= What you are asked to do =
Since the records include pictures, leave those out while you reproduce exactly and only the lines from the one containing "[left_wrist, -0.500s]" through the one containing "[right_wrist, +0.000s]", inclusive.

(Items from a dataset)
---
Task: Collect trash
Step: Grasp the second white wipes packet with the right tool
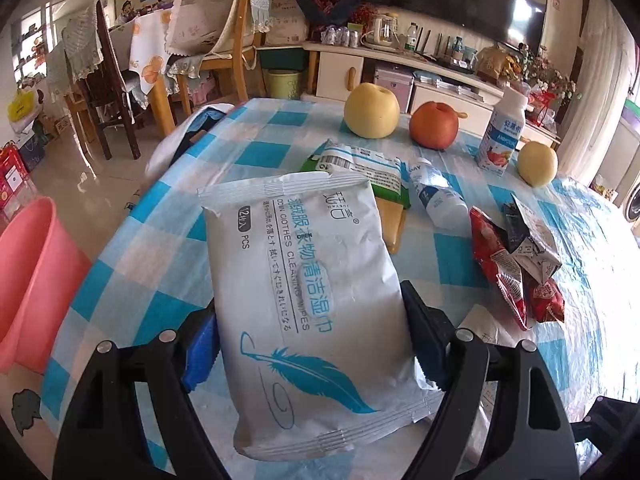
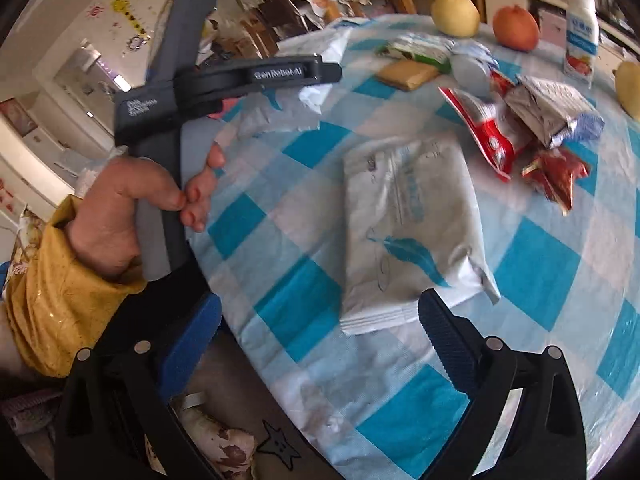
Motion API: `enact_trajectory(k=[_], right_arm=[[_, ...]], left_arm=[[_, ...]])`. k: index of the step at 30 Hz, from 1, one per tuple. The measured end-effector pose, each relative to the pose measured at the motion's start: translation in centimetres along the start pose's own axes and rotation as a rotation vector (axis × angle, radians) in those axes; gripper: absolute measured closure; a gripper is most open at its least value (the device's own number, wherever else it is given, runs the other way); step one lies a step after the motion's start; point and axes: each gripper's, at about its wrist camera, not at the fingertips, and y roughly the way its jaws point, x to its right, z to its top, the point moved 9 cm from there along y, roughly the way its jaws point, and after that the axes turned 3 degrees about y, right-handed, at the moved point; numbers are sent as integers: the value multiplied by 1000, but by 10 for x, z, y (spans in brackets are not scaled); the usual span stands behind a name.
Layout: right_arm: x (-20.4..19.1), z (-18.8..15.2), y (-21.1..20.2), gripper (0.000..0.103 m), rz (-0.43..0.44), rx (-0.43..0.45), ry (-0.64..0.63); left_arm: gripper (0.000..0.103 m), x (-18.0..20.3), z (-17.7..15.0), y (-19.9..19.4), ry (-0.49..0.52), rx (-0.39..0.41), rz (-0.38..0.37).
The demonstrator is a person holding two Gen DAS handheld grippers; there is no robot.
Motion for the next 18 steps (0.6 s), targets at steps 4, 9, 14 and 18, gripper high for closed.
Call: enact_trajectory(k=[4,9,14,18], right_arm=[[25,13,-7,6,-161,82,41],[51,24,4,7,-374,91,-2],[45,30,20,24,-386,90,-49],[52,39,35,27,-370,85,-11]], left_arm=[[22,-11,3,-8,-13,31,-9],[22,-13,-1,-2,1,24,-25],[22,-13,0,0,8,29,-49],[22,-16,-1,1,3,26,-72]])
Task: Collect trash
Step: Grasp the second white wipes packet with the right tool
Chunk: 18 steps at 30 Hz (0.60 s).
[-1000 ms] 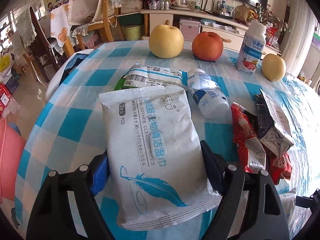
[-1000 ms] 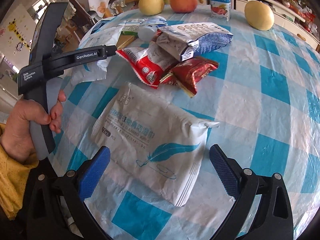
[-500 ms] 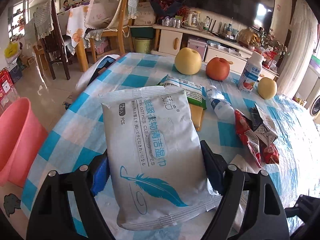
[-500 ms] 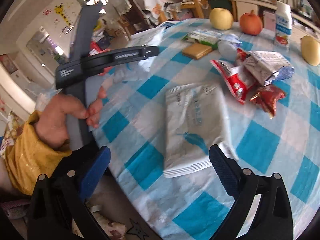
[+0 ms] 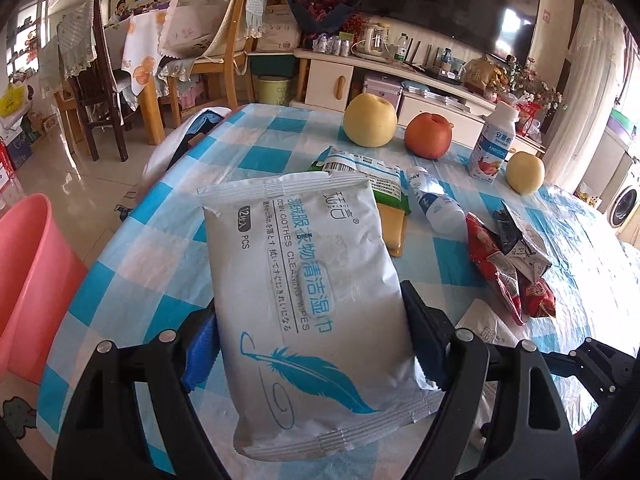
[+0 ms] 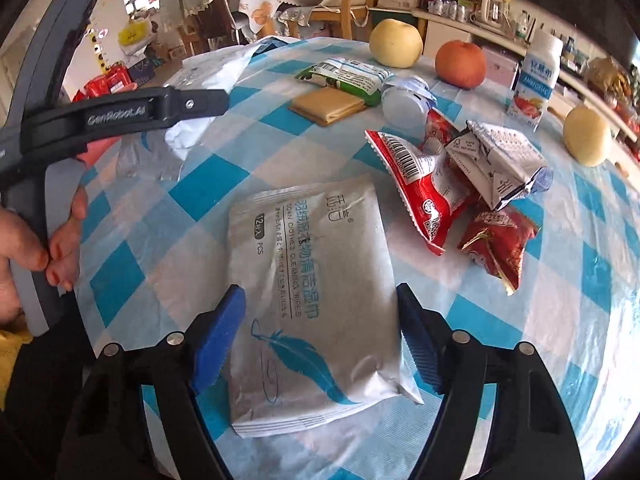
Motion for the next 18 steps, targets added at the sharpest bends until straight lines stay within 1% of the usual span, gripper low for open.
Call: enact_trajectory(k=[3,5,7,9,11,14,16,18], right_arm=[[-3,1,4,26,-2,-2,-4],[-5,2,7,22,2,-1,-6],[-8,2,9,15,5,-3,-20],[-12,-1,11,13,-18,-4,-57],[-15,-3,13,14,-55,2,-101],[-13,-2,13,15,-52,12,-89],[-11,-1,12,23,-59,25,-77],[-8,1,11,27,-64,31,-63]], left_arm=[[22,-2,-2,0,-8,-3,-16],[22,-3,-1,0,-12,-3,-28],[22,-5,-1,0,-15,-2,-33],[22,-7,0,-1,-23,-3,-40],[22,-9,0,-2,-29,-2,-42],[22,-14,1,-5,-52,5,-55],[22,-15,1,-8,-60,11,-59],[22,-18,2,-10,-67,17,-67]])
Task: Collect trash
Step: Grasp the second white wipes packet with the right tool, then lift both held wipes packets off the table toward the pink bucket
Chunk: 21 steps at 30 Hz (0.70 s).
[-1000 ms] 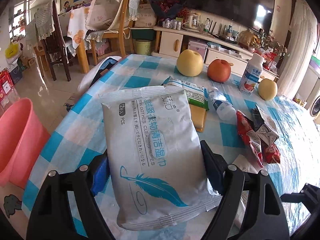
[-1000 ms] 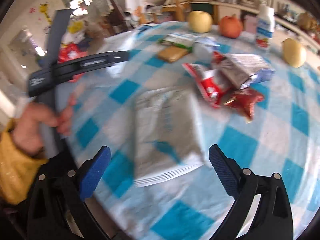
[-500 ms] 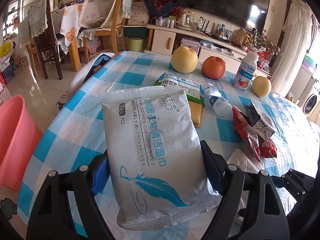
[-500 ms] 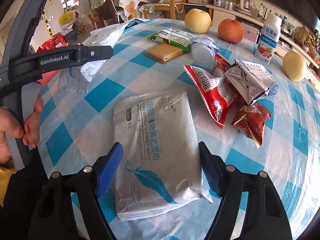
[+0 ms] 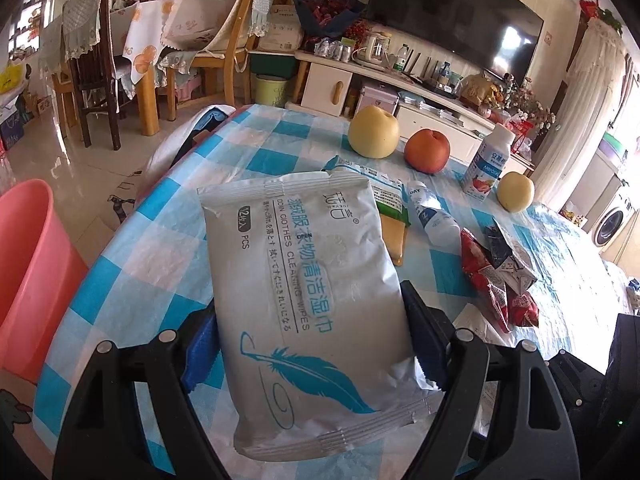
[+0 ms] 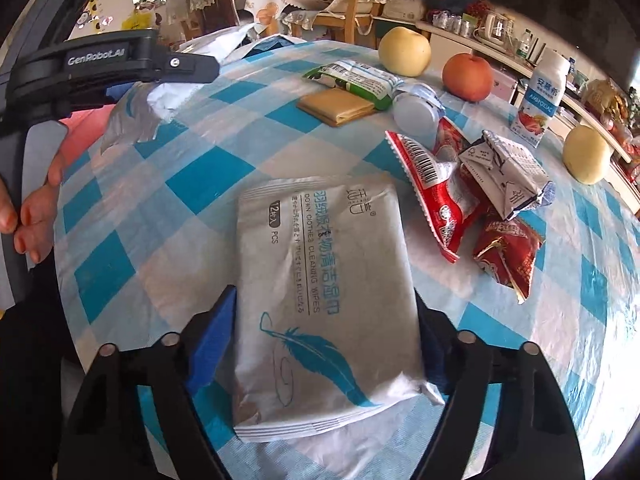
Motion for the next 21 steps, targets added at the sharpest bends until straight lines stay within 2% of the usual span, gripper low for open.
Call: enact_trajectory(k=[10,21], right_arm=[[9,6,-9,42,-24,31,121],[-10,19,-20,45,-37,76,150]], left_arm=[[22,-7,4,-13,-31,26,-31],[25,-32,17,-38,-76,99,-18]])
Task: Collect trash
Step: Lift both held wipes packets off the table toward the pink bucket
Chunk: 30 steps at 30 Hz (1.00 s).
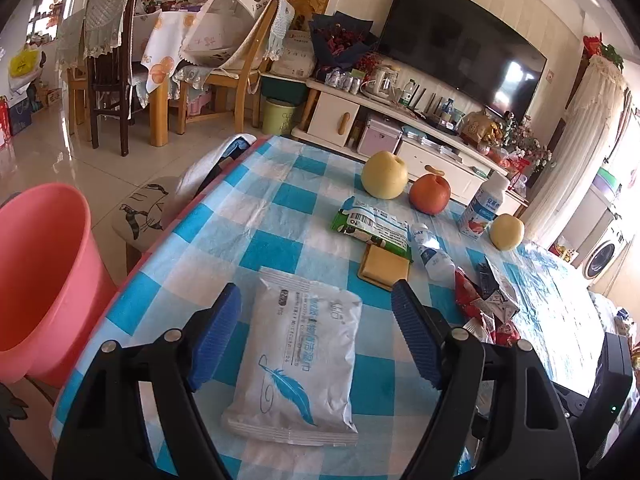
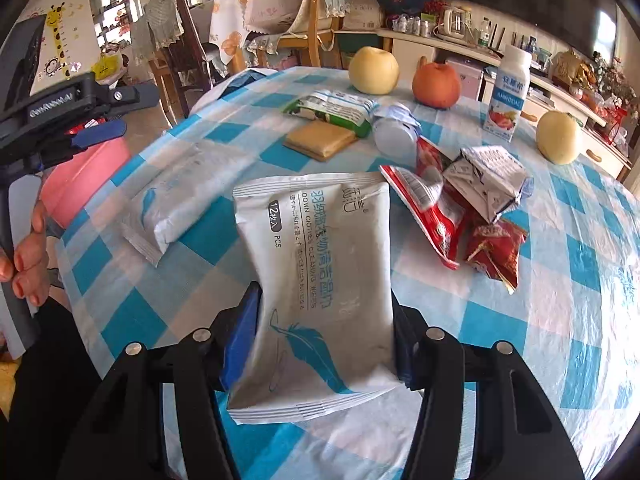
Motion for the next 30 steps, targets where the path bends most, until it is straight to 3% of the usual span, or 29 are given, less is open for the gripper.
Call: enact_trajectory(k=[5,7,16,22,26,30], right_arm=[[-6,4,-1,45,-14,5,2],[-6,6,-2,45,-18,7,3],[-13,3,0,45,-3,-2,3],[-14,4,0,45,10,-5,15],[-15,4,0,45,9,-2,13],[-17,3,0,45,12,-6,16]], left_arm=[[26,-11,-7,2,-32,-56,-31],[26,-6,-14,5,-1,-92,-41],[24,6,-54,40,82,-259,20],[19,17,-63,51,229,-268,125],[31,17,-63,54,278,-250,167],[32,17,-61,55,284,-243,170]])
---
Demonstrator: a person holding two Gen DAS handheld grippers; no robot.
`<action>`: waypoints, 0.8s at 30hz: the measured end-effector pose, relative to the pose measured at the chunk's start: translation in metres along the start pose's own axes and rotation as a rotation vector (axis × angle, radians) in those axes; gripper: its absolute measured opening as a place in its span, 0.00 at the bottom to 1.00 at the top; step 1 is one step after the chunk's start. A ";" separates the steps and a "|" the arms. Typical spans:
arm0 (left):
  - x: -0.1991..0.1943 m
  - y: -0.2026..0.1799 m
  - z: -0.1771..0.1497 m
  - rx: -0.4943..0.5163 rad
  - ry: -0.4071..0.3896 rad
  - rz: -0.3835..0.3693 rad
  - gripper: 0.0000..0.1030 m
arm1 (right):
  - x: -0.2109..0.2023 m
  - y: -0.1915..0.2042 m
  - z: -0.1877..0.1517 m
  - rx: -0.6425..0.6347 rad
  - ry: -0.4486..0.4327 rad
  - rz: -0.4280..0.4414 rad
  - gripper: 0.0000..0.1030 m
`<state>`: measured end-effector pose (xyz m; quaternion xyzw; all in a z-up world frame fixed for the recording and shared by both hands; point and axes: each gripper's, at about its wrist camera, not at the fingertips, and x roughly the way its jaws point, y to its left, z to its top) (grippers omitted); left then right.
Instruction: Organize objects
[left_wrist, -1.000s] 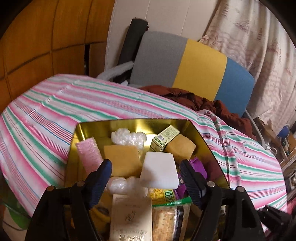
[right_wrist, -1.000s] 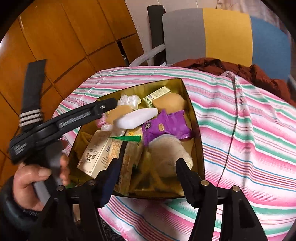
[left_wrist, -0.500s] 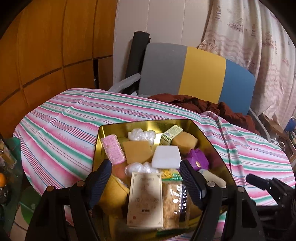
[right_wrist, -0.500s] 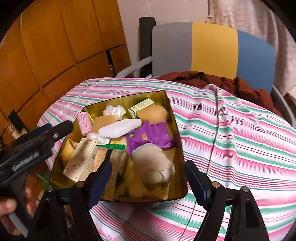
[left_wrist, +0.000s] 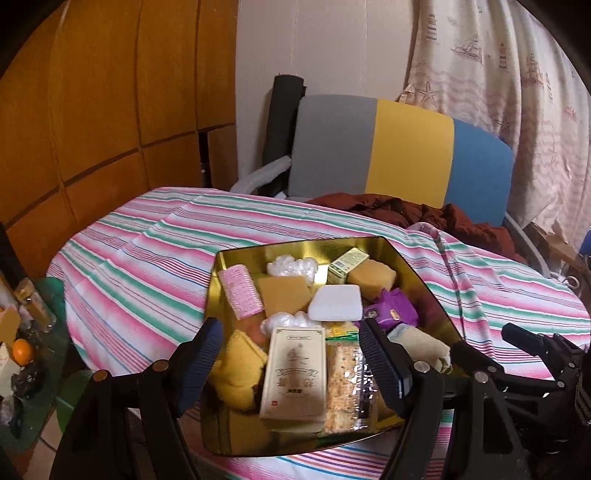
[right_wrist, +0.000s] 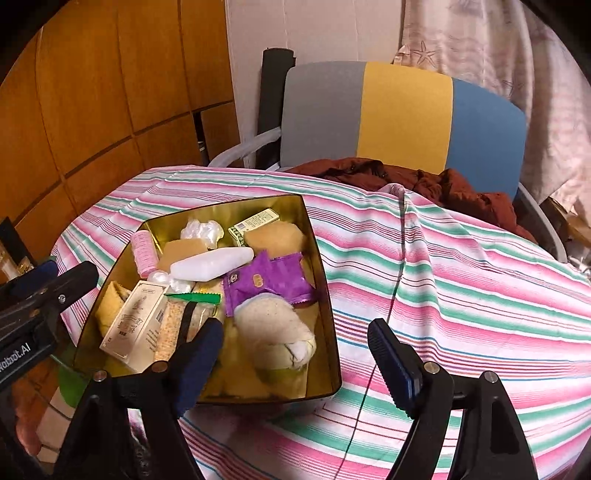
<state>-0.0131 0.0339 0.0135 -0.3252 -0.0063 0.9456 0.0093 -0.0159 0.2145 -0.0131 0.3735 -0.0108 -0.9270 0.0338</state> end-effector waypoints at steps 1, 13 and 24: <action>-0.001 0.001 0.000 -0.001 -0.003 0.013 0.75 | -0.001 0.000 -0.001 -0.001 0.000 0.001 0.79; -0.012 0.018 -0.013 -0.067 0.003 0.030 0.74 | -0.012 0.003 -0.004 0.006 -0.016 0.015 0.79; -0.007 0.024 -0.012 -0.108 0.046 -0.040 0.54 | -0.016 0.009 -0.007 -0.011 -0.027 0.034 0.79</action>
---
= Output of the exercise =
[left_wrist, -0.500s] 
[right_wrist, -0.500s] 
[left_wrist, +0.000s] 
[right_wrist, +0.000s] 

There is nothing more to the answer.